Output the data that follows, keeping every line identical.

════════════════════

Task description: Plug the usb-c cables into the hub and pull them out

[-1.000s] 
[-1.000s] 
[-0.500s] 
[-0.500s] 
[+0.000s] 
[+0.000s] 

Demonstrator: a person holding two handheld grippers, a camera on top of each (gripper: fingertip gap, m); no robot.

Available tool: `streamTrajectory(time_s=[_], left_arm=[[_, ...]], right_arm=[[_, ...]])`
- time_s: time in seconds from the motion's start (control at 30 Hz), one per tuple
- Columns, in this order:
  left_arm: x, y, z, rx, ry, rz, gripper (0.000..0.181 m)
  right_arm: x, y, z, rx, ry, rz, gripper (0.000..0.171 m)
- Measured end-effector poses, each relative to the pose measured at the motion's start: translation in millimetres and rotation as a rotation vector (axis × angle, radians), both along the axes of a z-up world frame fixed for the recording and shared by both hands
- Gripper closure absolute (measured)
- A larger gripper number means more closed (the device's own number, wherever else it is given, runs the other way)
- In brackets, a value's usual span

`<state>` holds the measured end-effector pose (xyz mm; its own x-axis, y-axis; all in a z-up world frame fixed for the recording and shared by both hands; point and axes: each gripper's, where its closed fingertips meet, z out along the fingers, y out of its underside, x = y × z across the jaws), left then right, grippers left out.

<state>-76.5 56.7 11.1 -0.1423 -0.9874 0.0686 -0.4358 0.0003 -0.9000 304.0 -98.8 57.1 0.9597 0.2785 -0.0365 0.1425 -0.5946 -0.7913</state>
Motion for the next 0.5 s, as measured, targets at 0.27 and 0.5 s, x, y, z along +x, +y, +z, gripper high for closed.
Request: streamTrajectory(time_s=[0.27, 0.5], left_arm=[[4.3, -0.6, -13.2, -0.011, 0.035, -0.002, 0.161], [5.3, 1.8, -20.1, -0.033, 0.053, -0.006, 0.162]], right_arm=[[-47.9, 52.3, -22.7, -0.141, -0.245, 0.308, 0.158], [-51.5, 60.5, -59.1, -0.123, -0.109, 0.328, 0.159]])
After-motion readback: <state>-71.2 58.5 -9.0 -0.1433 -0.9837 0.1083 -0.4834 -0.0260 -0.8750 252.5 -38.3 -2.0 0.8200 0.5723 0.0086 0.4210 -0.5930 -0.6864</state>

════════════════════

_EXERCISE OUTPUT_
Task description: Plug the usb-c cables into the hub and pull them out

[-1.000s] 
[-1.000s] 
[-0.500s] 
[-0.500s] 
[+0.000s] 
[+0.000s] 

Demonstrator: a person holding two handheld grippers, a camera on top of each (gripper: fingertip gap, m); no robot.

Available tool: `streamTrajectory(time_s=[_], left_arm=[[_, ...]], right_arm=[[_, ...]])`
- time_s: time in seconds from the motion's start (control at 30 Hz), one per tuple
- Columns, in this order:
  left_arm: x, y, z, rx, ry, rz, gripper (0.000..0.181 m)
  right_arm: x, y, z, rx, ry, rz, gripper (0.000..0.171 m)
- Measured end-effector poses, each relative to the pose measured at the motion's start: translation in millimetres and rotation as a rotation vector (axis × angle, radians), both along the axes of a z-up world frame fixed for the recording and shared by both hands
- Gripper closure absolute (measured)
- A larger gripper number means more closed (the device's own number, wherever else it is given, runs the other way)
- In brackets, a value's usual span

`<state>` holds the measured end-effector pose (xyz mm; its own x-axis, y-axis; all in a z-up world frame fixed for the recording and shared by both hands; point and axes: each gripper's, where its closed fingertips meet, z out along the fingers, y out of its underside, x = y × z across the jaws), left then right, grippers left out.

<state>-76.5 56.7 11.1 -0.1423 -0.9874 0.0686 -0.4358 0.0003 -0.9000 304.0 -98.8 57.1 0.9597 0.2785 -0.0365 0.1425 -0.5946 -0.7913</state>
Motion for the next 0.5 s, as measured, targets at 0.27 and 0.5 s, x, y, z along +x, +y, +z, gripper high for closed.
Request: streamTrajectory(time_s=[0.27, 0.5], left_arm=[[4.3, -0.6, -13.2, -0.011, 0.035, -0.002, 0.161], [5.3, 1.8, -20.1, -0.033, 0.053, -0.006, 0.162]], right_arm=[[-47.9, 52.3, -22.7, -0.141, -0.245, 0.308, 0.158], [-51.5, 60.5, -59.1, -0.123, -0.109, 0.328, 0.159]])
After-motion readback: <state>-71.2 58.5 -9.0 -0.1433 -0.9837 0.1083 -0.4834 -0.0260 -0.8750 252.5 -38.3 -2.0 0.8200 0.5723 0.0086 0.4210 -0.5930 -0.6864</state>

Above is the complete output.